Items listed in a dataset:
--- START ---
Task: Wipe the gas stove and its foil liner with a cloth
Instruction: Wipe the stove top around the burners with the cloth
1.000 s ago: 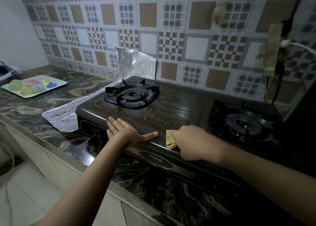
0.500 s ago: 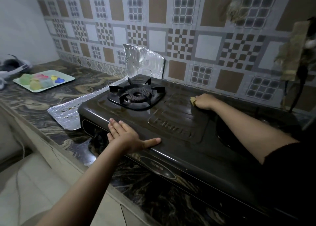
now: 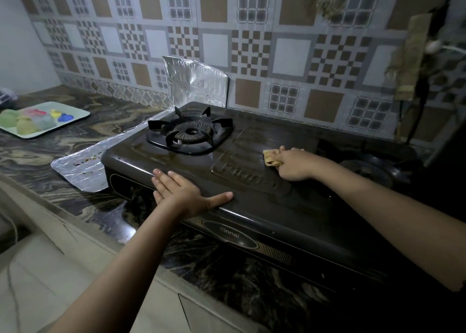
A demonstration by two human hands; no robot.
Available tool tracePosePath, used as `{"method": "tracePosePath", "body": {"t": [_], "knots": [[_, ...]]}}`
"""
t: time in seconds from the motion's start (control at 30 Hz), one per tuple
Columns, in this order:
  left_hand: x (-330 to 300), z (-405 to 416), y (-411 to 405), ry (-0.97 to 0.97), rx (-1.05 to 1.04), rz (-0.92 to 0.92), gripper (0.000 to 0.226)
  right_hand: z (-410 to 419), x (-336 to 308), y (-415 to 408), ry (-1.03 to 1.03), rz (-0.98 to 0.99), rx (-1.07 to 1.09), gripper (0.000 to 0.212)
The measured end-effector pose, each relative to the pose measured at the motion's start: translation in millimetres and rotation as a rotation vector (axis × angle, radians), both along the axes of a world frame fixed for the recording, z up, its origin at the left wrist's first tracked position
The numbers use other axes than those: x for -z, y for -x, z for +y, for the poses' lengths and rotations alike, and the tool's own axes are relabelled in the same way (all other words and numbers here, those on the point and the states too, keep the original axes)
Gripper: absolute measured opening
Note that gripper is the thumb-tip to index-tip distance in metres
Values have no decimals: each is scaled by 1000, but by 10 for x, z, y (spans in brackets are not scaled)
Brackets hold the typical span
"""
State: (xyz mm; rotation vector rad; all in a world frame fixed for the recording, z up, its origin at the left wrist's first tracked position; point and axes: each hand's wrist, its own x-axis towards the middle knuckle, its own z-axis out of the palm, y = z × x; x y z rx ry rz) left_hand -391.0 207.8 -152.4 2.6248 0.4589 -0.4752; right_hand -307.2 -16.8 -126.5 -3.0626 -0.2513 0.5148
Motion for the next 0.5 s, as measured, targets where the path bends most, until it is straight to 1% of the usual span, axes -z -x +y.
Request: {"method": "tracePosePath", "body": {"t": [0.1, 0.37, 0.5], "knots": [[-6, 4, 25, 3, 10, -18, 157, 88, 47, 247, 32, -28, -35, 69], [-23, 11, 114, 61, 8, -61, 156, 96, 49, 842, -104, 9, -119, 78], [3, 8, 139, 89, -10, -97, 158, 87, 100, 1197, -88, -13, -94, 82]]}}
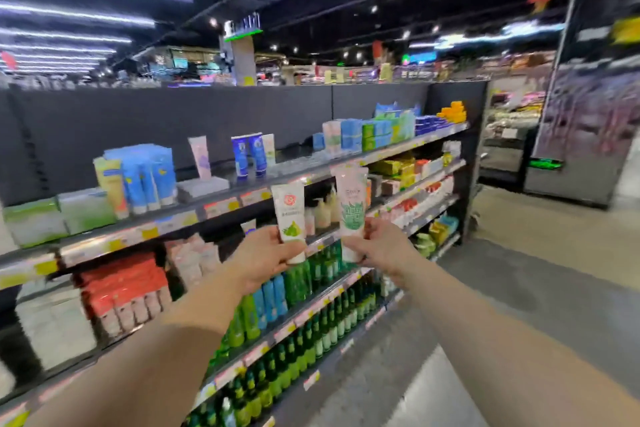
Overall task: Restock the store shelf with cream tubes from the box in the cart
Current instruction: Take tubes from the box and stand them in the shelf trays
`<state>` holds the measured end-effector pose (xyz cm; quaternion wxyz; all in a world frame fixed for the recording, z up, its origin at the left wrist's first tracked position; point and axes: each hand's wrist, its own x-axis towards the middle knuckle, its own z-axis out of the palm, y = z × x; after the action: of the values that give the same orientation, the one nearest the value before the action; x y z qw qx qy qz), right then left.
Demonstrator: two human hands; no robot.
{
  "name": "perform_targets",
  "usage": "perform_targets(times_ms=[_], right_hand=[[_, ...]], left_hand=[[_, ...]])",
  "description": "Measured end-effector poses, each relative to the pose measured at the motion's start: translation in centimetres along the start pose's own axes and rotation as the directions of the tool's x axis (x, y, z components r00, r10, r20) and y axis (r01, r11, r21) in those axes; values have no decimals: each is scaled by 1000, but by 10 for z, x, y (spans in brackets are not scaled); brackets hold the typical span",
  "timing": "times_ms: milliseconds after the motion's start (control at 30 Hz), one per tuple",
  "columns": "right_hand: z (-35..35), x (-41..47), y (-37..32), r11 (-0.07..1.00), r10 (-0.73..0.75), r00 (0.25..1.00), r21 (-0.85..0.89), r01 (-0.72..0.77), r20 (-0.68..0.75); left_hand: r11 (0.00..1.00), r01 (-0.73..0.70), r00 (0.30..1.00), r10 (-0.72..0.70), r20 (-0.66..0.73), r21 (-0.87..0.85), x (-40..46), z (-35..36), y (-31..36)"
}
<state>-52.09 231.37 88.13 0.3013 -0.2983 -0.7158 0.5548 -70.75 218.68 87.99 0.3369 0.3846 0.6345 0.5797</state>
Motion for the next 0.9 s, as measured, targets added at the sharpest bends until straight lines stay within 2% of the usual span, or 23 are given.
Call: perform_targets(times_ms=[133, 200, 300, 500, 700, 900], right_hand=[[-71, 9, 18, 1000, -6, 990, -6, 5, -141], [-94, 24, 30, 999, 22, 982, 29, -17, -187], [-115, 58, 41, 999, 26, 973, -17, -31, -230], [-123, 177, 50, 995, -45, 972, -99, 23, -232], [-126, 322, 34, 987, -107, 965, -144, 74, -241], [-141, 446, 43, 982, -115, 964, -175, 74, -238]], left_hand=[[998, -41, 996, 37, 83, 43, 52, 61, 16], [995, -62, 993, 54, 105, 79, 79, 76, 17], [993, -86, 992, 78, 98, 82, 127, 86, 13], [990, -131, 988, 127, 84, 48, 241, 77, 5], [983, -167, 985, 162, 67, 81, 379, 51, 33], [973, -193, 979, 199, -40, 125, 479, 44, 42]])
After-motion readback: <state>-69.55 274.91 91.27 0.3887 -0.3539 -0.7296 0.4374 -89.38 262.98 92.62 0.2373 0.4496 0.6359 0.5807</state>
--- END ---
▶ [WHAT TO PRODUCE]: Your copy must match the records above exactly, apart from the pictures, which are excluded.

▶ [RESULT]:
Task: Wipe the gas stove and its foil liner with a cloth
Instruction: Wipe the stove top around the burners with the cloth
1.000 s ago: 
0.500 s ago: 
now: 
A demonstration by two human hands; no robot.
Available tool tracePosePath, used as `{"method": "tracePosePath", "body": {"t": [_], "knots": [[_, ...]]}}`
"""
t: time in seconds from the motion's start (control at 30 Hz), one per tuple
Columns, in this order:
  left_hand: x (-330 to 300), z (-405 to 416), y (-411 to 405), ry (-0.97 to 0.97), rx (-1.05 to 1.04), rz (-0.92 to 0.92), gripper (0.000 to 0.226)
  right_hand: z (-410 to 419), x (-336 to 308), y (-415 to 408), ry (-1.03 to 1.03), rz (-0.98 to 0.99), rx (-1.07 to 1.09), gripper (0.000 to 0.212)
The measured end-effector pose, each relative to the pose measured at the motion's start: translation in millimetres and rotation as a rotation vector (axis × angle, radians), both along the axes of a world frame fixed for the recording, z up, its origin at the left wrist's first tracked position
The numbers use other axes than those: x for -z, y for -x, z for +y, for the poses' lengths and rotations alike, and the tool's own axes are relabelled in the same way (all other words and numbers here, those on the point and the states too, keep the original axes)
Gripper: absolute measured opening
Note that gripper is the thumb-tip to index-tip distance in metres
Values have no decimals: each is scaled by 1000, but by 10 for x, z, y (spans in brackets are not scaled)
Brackets hold the typical span
"""
State: (xyz mm; rotation vector rad; all in a world frame fixed for the recording, z up, its origin at the left wrist's first tracked position; point and axes: each hand's wrist, its own x-axis towards the middle knuckle, its own z-axis out of the palm, y = z × x; x y z rx ry rz) left_hand -391.0 207.8 -152.4 2.6248 0.4589 -0.4752; right_hand -307.2 -16.8 -126.5 -3.0626 -0.2513 0.5148
Motion for the next 0.5 s, as measured, targets where the path bends most, until it is straight to 1% of the usual span, axes -z -x +y.
Request: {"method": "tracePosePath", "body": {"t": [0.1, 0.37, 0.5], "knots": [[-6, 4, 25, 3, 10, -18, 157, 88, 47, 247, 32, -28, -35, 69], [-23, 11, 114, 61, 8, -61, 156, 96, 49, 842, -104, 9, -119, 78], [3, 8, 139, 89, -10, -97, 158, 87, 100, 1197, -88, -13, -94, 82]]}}
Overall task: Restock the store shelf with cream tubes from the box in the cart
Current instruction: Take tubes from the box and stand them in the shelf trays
`<state>` holds the measured end-effector pose (xyz cm; quaternion wxyz; all in a world frame fixed for the recording, z up, its origin at the left wrist's first tracked position; point and axes: each hand's wrist, its own x-axis towards the middle knuckle, its own z-axis out of the palm, y = z × x; after the action: of the values that give the same orientation, the one nearest the value before the action; x y z qw qx qy qz), right then left.
Demonstrator: two human hands; no robot.
{
  "name": "perform_targets",
  "usage": "perform_targets(times_ms=[_], right_hand=[[_, ...]], left_hand=[[_, ...]])",
  "description": "Measured end-effector poses, each relative to the pose measured at the motion's start: translation in centimetres along the start pose's own axes and rotation as the directions of the tool's x axis (x, y, z components r00, r10, r20) and y axis (r01, r11, r21) in those axes; values have no decimals: each is scaled by 1000, but by 10 for z, x, y (spans in brackets are not scaled); brackets hold the typical span",
  "timing": "times_ms: milliseconds after the motion's start (control at 30 Hz), one per tuple",
  "columns": "right_hand: z (-35..35), x (-41..47), y (-37..32), r11 (-0.07..1.00), r10 (-0.73..0.75), r00 (0.25..1.00), r21 (-0.85..0.89), r01 (-0.72..0.77), r20 (-0.68..0.75); left_hand: r11 (0.00..1.00), r01 (-0.73..0.70), r00 (0.30..1.00), r10 (-0.72..0.70), r20 (-0.66..0.73), r21 (-0.87..0.85), x (-40..46), z (-35..36), y (-31..36)"
}
<state>-52.09 231.37 88.13 0.3013 -0.2983 -0.7158 0.5548 -70.75 218.68 87.99 0.3369 0.3846 0.6345 0.5797</state>
Motion for the next 0.9 s, as measured, targets added at the sharpest bends until straight lines stay within 2% of the usual span, or 23 are given.
Call: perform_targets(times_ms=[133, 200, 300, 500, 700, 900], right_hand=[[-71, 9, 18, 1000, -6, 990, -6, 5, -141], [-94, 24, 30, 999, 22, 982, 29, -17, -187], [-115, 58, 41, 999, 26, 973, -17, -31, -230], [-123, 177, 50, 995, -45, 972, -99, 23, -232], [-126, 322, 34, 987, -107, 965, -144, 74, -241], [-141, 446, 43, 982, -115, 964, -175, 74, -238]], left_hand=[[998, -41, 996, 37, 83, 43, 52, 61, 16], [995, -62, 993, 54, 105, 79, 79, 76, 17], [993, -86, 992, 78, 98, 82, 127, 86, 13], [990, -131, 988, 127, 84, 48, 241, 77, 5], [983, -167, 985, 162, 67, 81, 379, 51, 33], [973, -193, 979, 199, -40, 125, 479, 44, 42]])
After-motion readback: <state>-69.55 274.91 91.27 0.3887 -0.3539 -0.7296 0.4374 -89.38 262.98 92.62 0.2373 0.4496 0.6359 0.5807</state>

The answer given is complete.